Un récent accord signé dimanche entre l’Italie, les Pays-Bas, la Commission européenne et la Tunisie, promettant plus d’un milliard de dollars d’aide et d’investissement de l’UE pour stabiliser l’économie du pays et renforcer les contrôles aux frontières, a suscité des inquiétudes parmi les critiques.
Selon eux, l’accord soutient indirectement la montée en puissance de Saied, qui a l’habitude de vilipender les migrants et de saper la démocratie du pays.
La situation en Tunisie est emblématique de l’approche de l’Europe en matière de gestion des migrations, qui a suscité des critiques de la part des défenseurs des droits de l’homme. L’empressement des nations européennes à freiner l’immigration a donné lieu à des tactiques controversées, notamment des rapports faisant état de gardes-côtes laissant des migrants à la dérive ou laissant des centaines d’entre eux se noyer.
En cherchant à endiguer le problème dans des pays pilotes comme la Tunisie, les dirigeants européens ont été accusés d’externaliser la responsabilité et d’ignorer les violations des droits de l’homme qui se produisent à leur porte.
“Nous avons tous entendu dire que le premier ministre italien avait versé beaucoup d’argent au président tunisien pour éloigner les Noirs du pays”, a déclaré samedi Kelvin, un migrant nigérian de 32 ans, au NYT depuis la frontière tunisienne avec la Libye.

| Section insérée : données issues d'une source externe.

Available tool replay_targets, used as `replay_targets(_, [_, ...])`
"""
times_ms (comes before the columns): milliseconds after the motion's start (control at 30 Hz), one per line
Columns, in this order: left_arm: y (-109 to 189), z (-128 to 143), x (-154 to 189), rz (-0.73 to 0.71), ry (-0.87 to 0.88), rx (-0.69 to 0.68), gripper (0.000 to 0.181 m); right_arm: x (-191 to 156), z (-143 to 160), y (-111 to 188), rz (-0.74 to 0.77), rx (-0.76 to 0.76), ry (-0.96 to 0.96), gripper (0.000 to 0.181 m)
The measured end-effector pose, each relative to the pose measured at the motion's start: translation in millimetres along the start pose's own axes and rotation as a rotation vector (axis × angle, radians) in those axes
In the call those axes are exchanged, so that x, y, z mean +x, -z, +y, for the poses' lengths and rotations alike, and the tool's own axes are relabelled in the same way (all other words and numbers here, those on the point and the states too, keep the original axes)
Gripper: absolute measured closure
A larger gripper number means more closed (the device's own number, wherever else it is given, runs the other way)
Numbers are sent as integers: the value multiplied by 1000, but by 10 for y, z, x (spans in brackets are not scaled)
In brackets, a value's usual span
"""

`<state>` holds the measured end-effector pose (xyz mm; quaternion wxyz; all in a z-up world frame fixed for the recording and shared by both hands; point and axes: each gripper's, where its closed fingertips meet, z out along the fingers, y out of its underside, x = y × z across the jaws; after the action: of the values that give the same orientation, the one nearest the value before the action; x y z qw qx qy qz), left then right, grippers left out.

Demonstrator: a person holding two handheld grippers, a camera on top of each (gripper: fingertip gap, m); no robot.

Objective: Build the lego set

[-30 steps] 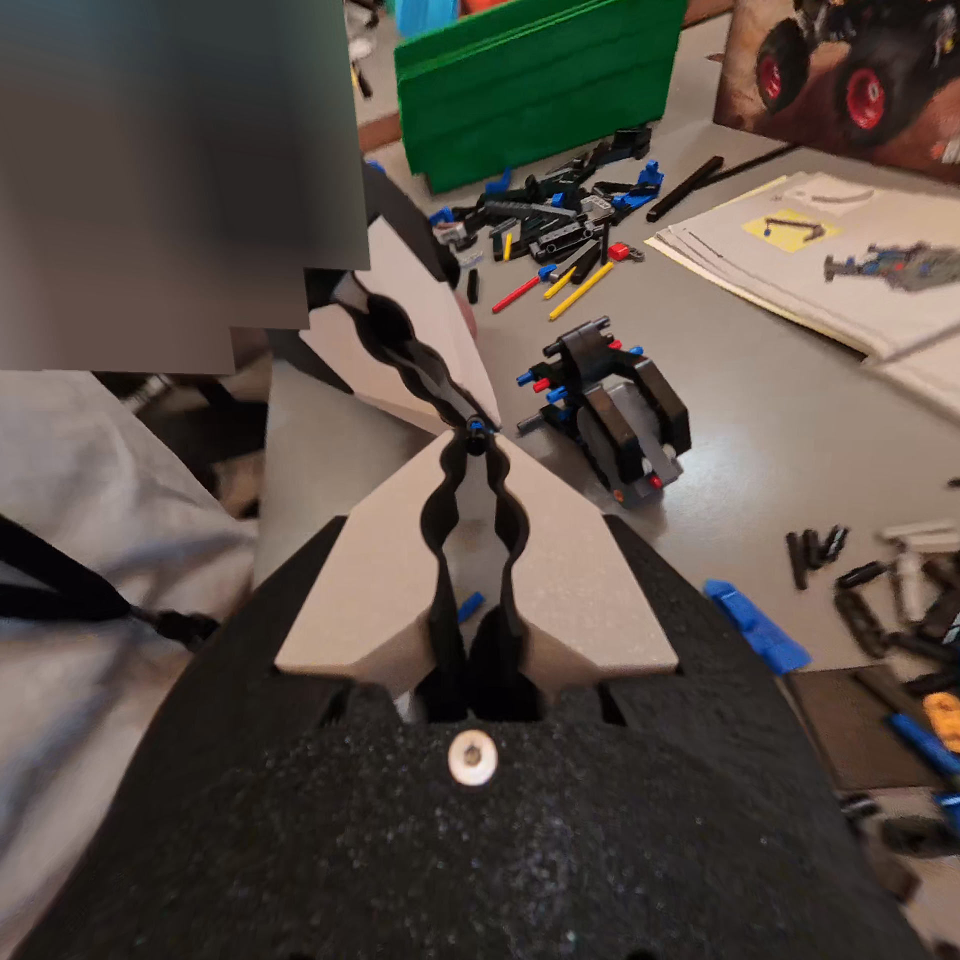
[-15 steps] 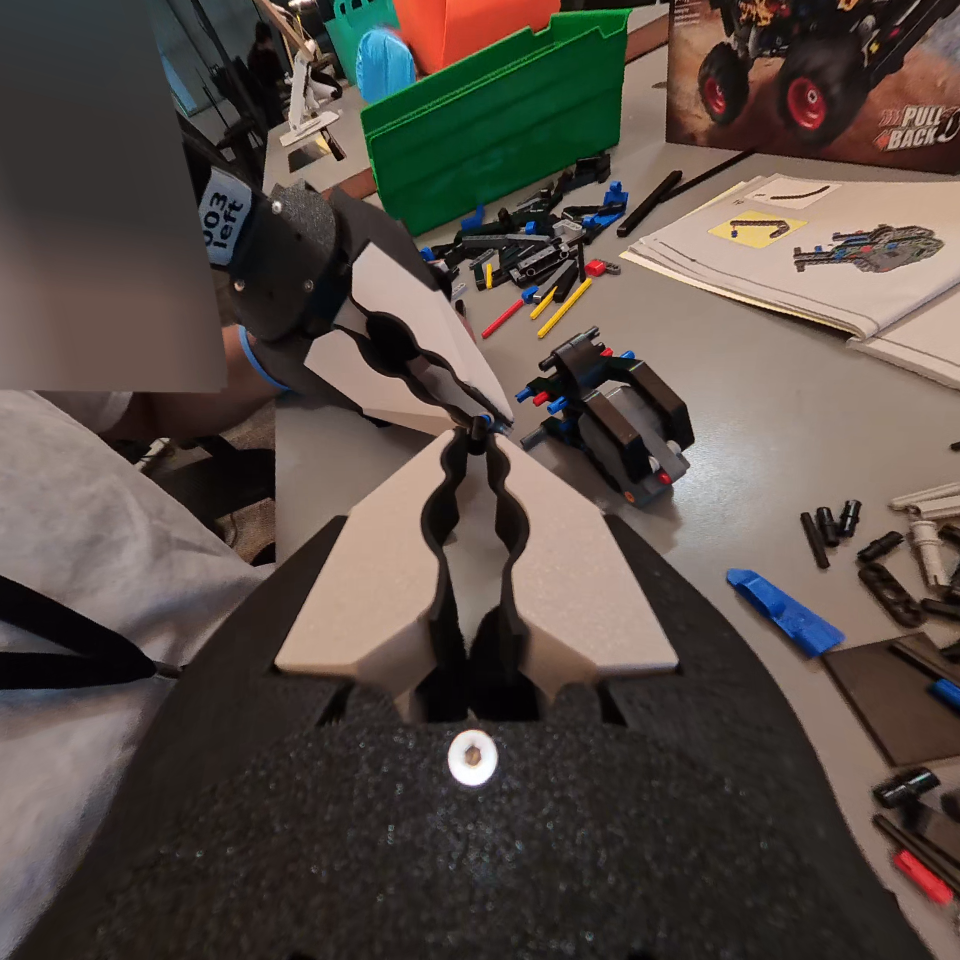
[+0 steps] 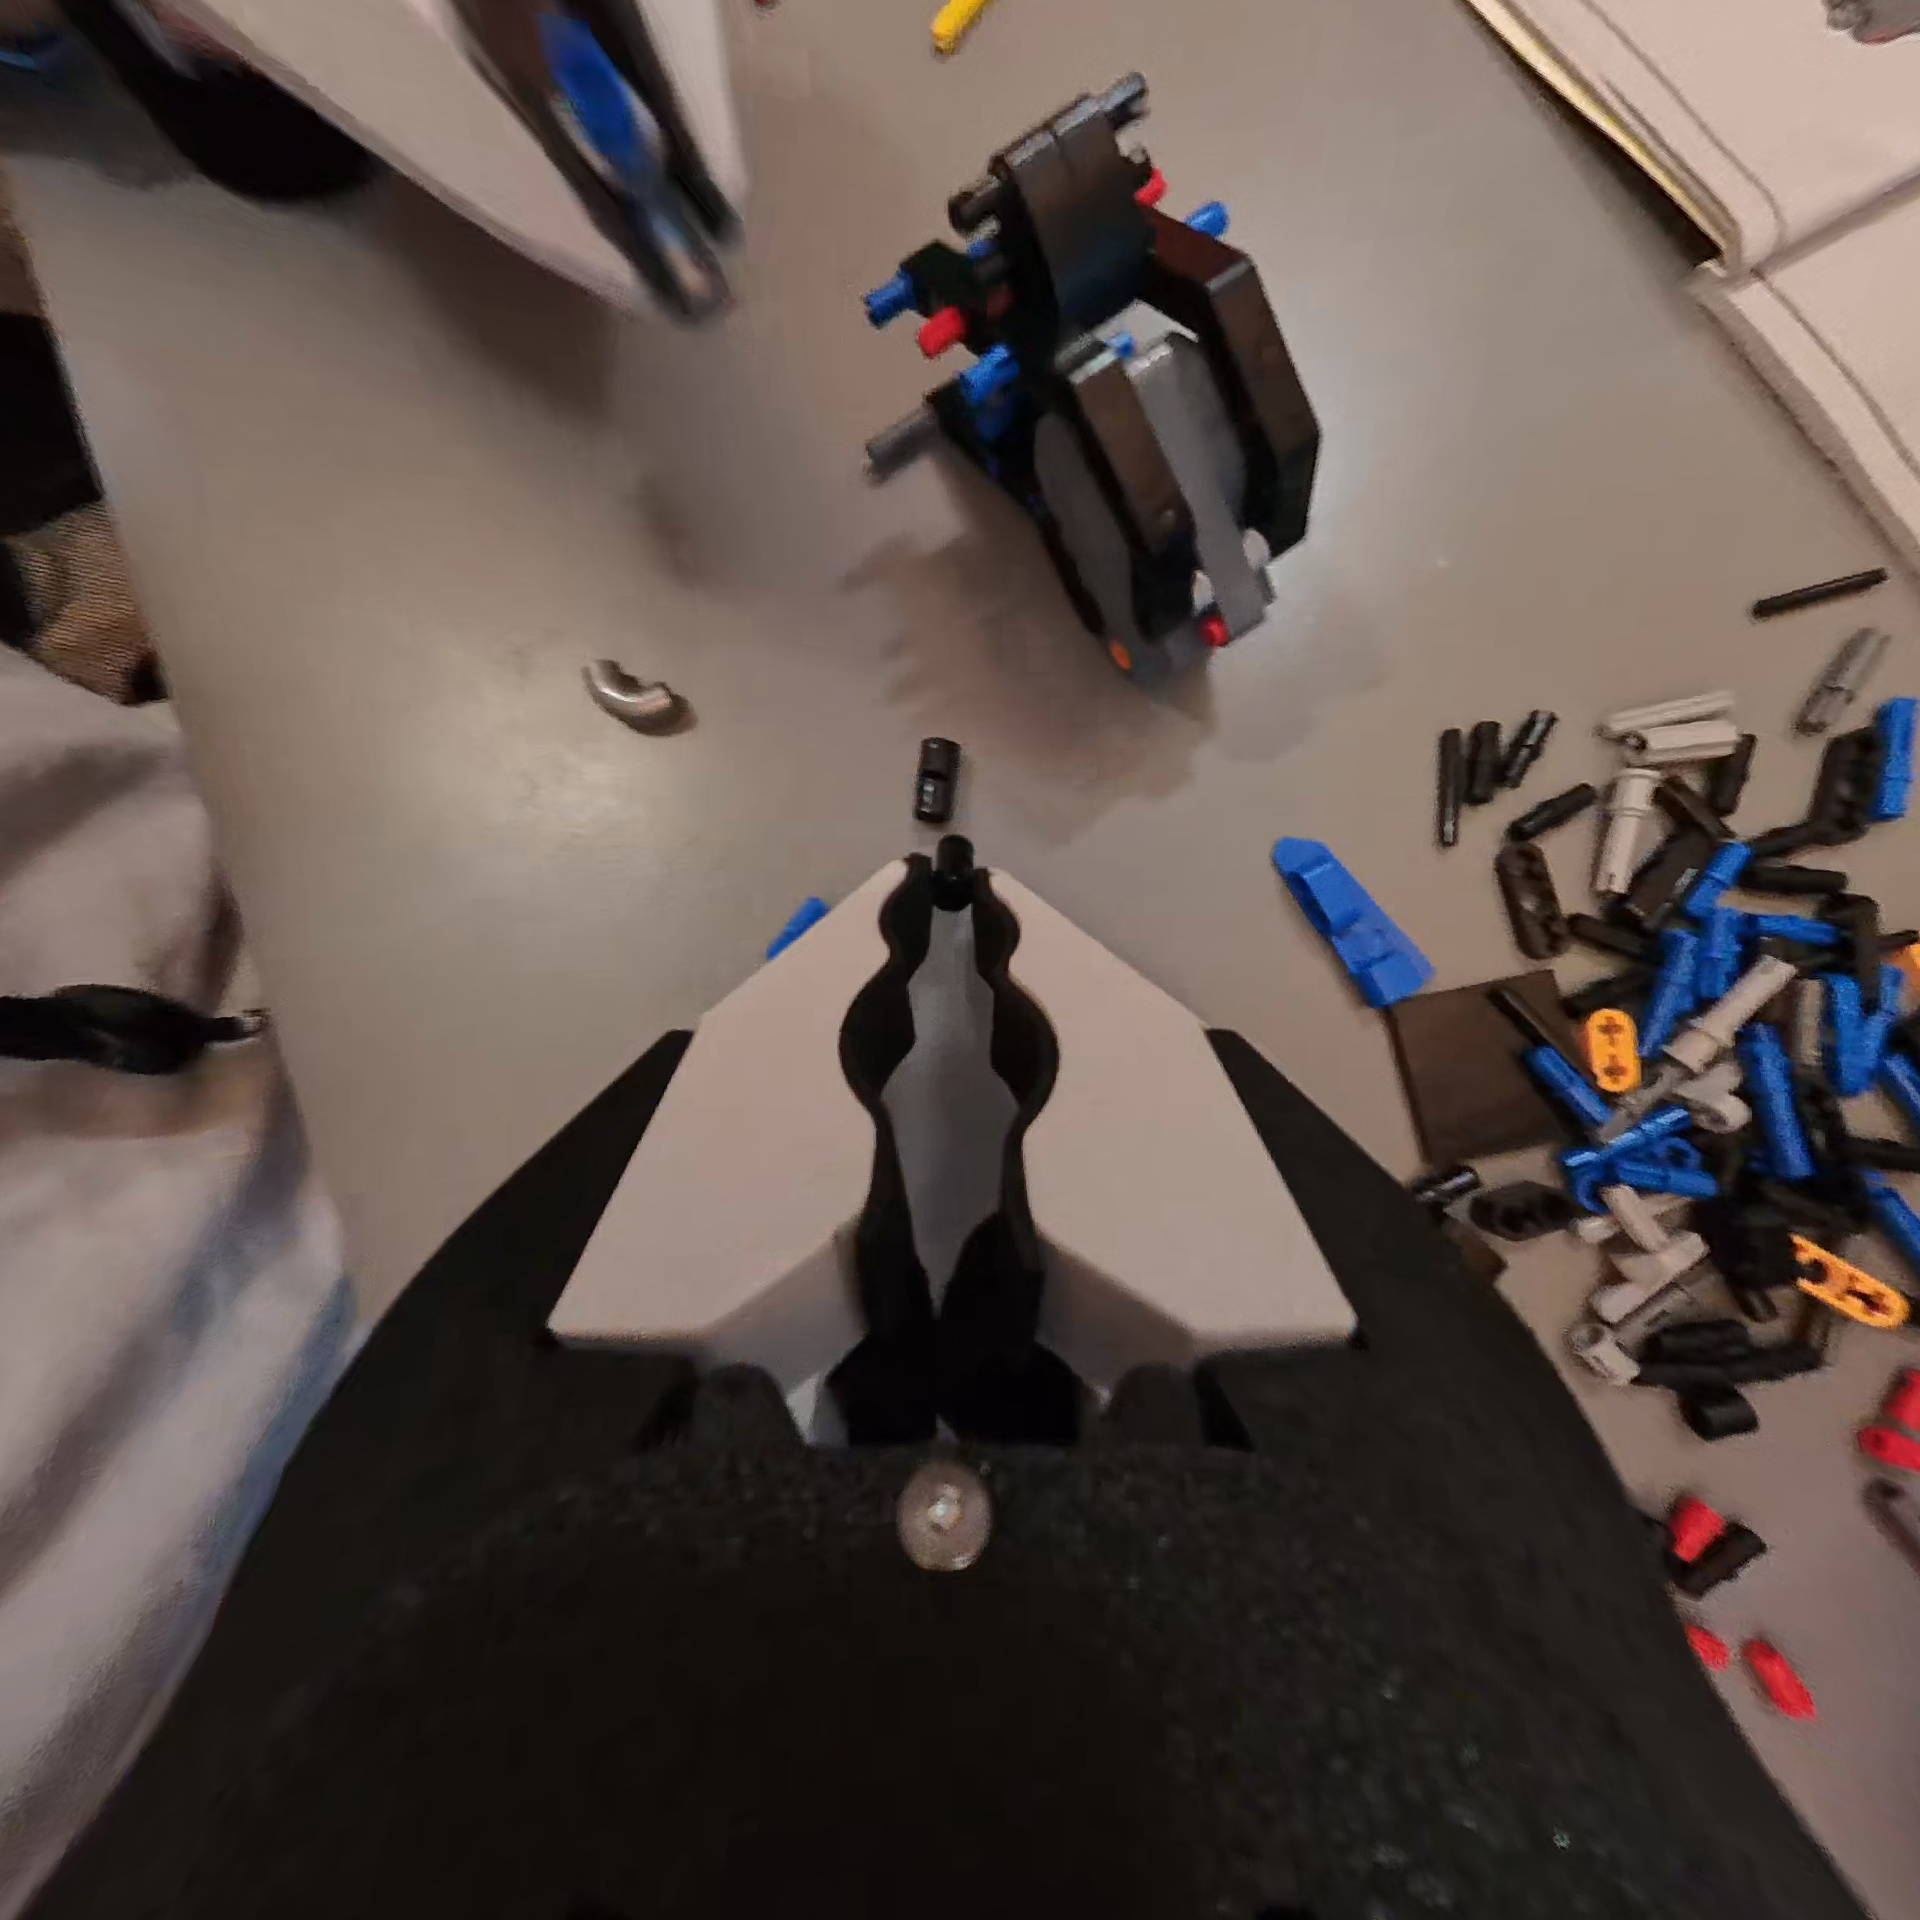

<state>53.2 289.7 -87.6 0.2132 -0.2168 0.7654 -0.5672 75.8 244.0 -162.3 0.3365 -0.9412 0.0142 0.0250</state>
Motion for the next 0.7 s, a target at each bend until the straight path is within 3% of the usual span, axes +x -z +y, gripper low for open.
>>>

Les critiques affirment que la volonté de l’Europe de soutenir des dirigeants comme Saied, malgré son bilan douteux en matière de droits de l’homme et ses tendances autoritaires, sape les valeurs de la démocratie et des droits de l’homme que l’Occident a autrefois défendues en Tunisie après les manifestations du printemps arabe.
La crainte d’une déstabilisation de l’Europe par les migrations a influencé les décisions de soutenir des régimes douteux, ce qui soulève des inquiétudes quant aux conséquences à long terme.
Alors que les dirigeants européens prétendent lutter contre les abus commis à l’encontre des migrants en collaborant avec les autorités tunisiennes, certains experts et législateurs remettent également en question l’efficacité de cette approche. Au lieu de résoudre le problème, ils affirment que l’Europe exacerbe la situation et pousse involontairement davantage de personnes vers l’Europe au lieu de les contenir en Tunisie.
En outre, les critiques soutiennent également que les politiques de Saied et sa mauvaise gestion économique ont contribué à l’augmentation de l’immigration clandestine de la Tunisie vers l’Europe. Les difficultés économiques et le manque d’opportunités ont poussé de nombreux Tunisiens à risquer des voyages dangereux à la recherche d’un avenir meilleur dans d’autres pays.